Título: País poderia iniciar hoje produção de 3 anti-retrovirais, diz governo
Autor: Karine Rodrigues
Fonte: O Estado de São Paulo, 26/07/2005, Vida& Saúde, p. A18

Para coordenador do programa brasileiro, dependência das multinacionais pode deixar situação insustentável

O coordenador do Programa Nacional de DST/Aids do Ministério da Saúde, Pedro Chequer, afirmou ontem que o País tem capacidade tecnológica para iniciar, de imediato, a produção de três anti-retrovirais protegidos por patentes que integram o coquetel distribuído gratuitamente pelo governo. Com isso, disse, será possível economizar US$ 600 milhões em cinco anos - recursos que, de acordo com o epidemiologista, poderiam ser redirecionados para fortalecer o frágil setor nacional de pesquisa e desenvolvimento de medicamentos para soropositivos. "A cada dia o País se torna mais dependente dos laboratórios internacionais. Estamos perdendo a nossa capacidade de negociação. A situação pode ficar insustentável, pois, a cada dia, surgem drogas novas e mais caras", avaliou Chequer, durante a 3.ª Conferência sobre Patogênese e Tratamento de HIV/Aids, promovida pela Sociedade Internacional de Aids. No final da década de 1990, informou, 55% do orçamento do programa era gasto com a importação de medicamentos, proporção que, atualmente, está em 80%. Dos 600 mil brasileiros infectados com HIV, 160 mil recebem o coquetel. Para isso, o governo gastou, no ano passado, US$ 260 milhões.

Responsáveis por 65% dos custos do programa de distribuição gratuita do coquetel, a produção nacional de efavirenz, tenofovir e lopinavir-ritonavir (Kaletra) pode ocorrer por meio de licença voluntária ou compulsória. Chequer não adiantou se o governo brasileiro vai, finalmente, cumprir a ensaiada quebra de patente, limitando-se a informar que será uma decisão baseada nos acordos nacionais e internacionais de comércio. "Não descartamos nada. Mas tudo vai ser feito segundo as leis", declarou, chamando a atenção para o fato de que a decisão vai influenciar outros países em desenvolvimento.
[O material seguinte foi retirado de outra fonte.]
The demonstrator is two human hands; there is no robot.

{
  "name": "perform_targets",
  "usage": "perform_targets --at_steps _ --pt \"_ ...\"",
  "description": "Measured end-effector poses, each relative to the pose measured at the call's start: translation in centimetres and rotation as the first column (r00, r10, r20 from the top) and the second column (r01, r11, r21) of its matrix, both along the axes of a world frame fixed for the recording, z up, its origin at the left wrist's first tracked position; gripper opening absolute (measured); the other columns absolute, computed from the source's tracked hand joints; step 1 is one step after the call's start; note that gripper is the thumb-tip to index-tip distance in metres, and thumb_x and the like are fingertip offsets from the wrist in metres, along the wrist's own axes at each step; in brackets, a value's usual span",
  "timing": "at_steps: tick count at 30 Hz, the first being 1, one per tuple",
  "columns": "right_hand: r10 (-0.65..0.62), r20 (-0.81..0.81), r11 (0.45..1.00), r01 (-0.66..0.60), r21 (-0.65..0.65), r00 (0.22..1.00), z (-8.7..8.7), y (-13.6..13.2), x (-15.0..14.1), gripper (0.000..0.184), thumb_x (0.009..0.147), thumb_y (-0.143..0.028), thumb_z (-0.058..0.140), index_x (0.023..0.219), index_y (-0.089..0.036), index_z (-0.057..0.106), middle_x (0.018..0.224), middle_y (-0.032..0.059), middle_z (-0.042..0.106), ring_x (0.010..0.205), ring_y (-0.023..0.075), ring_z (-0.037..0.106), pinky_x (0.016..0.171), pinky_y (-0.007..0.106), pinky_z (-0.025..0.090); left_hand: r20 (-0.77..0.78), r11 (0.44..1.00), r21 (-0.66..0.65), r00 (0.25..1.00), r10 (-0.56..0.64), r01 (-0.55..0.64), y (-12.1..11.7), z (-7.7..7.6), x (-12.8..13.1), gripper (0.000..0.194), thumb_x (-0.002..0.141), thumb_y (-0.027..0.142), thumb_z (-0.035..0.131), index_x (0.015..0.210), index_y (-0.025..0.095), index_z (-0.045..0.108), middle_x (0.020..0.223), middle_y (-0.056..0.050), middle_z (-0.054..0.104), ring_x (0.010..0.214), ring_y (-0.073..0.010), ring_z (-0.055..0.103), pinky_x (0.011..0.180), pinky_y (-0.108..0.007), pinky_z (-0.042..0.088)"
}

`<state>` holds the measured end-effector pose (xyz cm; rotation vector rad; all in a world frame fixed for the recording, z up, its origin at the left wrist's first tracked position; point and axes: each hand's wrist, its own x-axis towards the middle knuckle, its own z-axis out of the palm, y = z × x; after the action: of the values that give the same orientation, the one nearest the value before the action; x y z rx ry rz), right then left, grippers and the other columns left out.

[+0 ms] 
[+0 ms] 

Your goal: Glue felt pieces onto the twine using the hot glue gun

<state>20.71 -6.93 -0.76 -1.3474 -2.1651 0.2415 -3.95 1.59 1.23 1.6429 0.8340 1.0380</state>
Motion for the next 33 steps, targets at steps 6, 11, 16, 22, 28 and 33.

Produzido pelo laboratório Abbott, o Kaletra permanece alvo de um impasse entre o governo brasileiro e a indústria, já que o novo ministro da Saúde, Saraiva Felipe, decidiu rever a proposta da multinacional aceita pelo antecessor, Humberto Costa. "A oferta deles não responde aos interesses nacionais", disse Chequer, ressaltando que um acordo aceitável para o Brasil tem de conter uma redução efetiva de preços e uma transferência de tecnologia imediata. "Eles querem repassar a tecnologia em 2009, quando a patente do Kaletra já vai estar perto de expirar. Isso não é sério", criticou, emendando que o País tem capacidade para produzir a cápsula do Kaletra a US$ 0,40, cerca de metade do preço ofertado pela Abbott. O ministério também está em negociação para redução de preços com os laboratórios Gilead (tenofovir) e Merck (efavirenz).

Ainda que a produção nacional dos três anti-retrovirais seja iniciada imediatamente, isso não significa que o medicamento vai chegar já no ano que vem às mãos do paciente nem que seremos totalmente independentes em relação ao mercado externo. No primeiro caso, por causa dos testes de qualidade e bioequivalência necessários para avaliar o produto nacional, que levam tempo. Outro problema é o fato de importarmos toda a matéria-prima usada nos anti-retrovirais já fabricados no País, uma dificuldade que, disse Chequer, poderia ser solucionada incentivando parcerias entre laboratórios públicos e iniciativa privada.

Presidente da Sociedade Brasileira de Infectologia (SBI), Celso Ramos concorda com Chequer sobre a urgência em produzir novas drogas no País. Mas admite dificuldades. "O paciente tem de ter acesso a novas drogas e novos tratamentos, senão há o risco de comprometimento do programa. Mas podemos ter algumas dificuldades (de produção nacional), como no caso da combinação (do lopinavir/ritonavir)", alertou, acrescentando que estudos em São Paulo já comprovaram que infectados apresentam resistência às drogas atuais.